Il PJD ha appoggiato la causa dei detenuti salafisti quando si trovava all’opposizione
L’ottimismo prudente dei salafisti, scrive Aufait, non nasconde però le preoccupazioni sul fatto che il loro dossier possa non rientrare nelle prerogative del PJD: “noi speriamo che questo nuovo governo islamista ci apra le porte del dialogo. Aspettiamo eternamente la grazia reale, i detenuti che hanno detto espressamente di aver rivisto il proprio pensiero durante il periodo di arresto, e altri che son stati vittima della legge anti terrorismo, hanno già perso la speranza. Moriamo ogni giorno ed il nostro stato psicologico si deteriora gradualmente. E le nostre famiglie soffrono ancora di più”, ha dichiarato un detenuto. Anche Nadia, moglie di un salafista incarcerato a Tangeri, resta scettica. Crede che il governo non farà di questo dossier una delle sue priorità e denuncia i maltrattamenti: “è impossibile aspettarsi di più in questa situazione critica e deplorevole. I maltrattamenti delle guardie carcerarie di fronte alle famiglie dei detenuti segnano queste ultime. I nostri bambini soffrono, il loro stato psicologico è veramente preoccupante, alcuni hanno anche dovuto lasciare la scuola.”
Il ministo Ramid, che è anche l’avvocato di alcuni detenuti salafisti, ha confermato che il nuovo governo si impegnerà a risolvere alcuni dossier di detenuti considerati “innocenti”, mentre i dossier di chi è considerato veramente implicato dengli affari terroristici, sono considerati chiusi. Mohamed Al Fizazi, una delle icone del salafismo in Marocco, graziato un anno fa, ha ugualmente sottolineato la necessità di liberare dei detenuti salafisti che non hanno niente a che vedere con il terrorismo. Secondo lui, questi si considerano vittime di una terribile ingiustizia: “è tempo di liberarli. È tempo che i leader pjdisti che hanno tanto militato per questo dossier intervengano. Se quest’ultimi voltano le spalle a questi detenuti, nessuno sarà capace di prevedere le conseguenze”.

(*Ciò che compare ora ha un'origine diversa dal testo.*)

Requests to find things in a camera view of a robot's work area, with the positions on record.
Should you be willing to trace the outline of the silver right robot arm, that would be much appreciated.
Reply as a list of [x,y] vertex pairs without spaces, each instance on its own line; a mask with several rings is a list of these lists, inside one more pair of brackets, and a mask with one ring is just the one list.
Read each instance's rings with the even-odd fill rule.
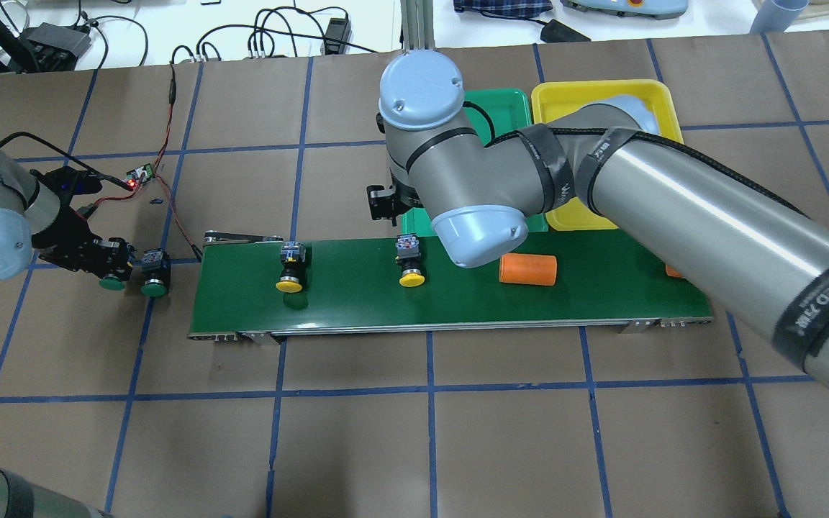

Il politologo Mohamed Darif, sostiene però che, vista la sensibilità del soggetto, il caso esca dalle competenze del governo: “liberare i detenuti salafisti non fa parte delle competenze del nuovo governo. Una tale decisione è difficile da prendere. Questi dossier sensibili sono già classificati e chiusi, hanno bisogno di una decisione di ordine politico e di sicurezza pubblica”. Anche Abderrahim Mouhtad, presidente dell’associazione “Annasir” che difende la causa dei detenuti islamisti, non ha nascosto le sue inquietudini riguardo al reale margine di manovra di cui dispone il governo: “questo dossier molto complicato è al di la delle competenze di Benkirane e del suo partito. Bisogna almeno sottolineare che qui si tratta di terrorismo che è stato politicizzato per diventare un affare internazionale. Non critico il governo Benkirane, ma mi dico che poiché l’America conserva sempre la prigione di Guantanamo operativa, la lotta contro il terrorismo è sempre in corso, e quindi l’affare è sottomesso a tutte le possibilità”. Ai pjidisti resterebbe quindi solo una carta da giocare, quella della grazia reale accordata a chi ha rivisto le proprie posizioni. Questa soluzione ha finora permesso a 300 detenuti di essere liberati. Fra questi, proprio Mohammed Al Fizazi.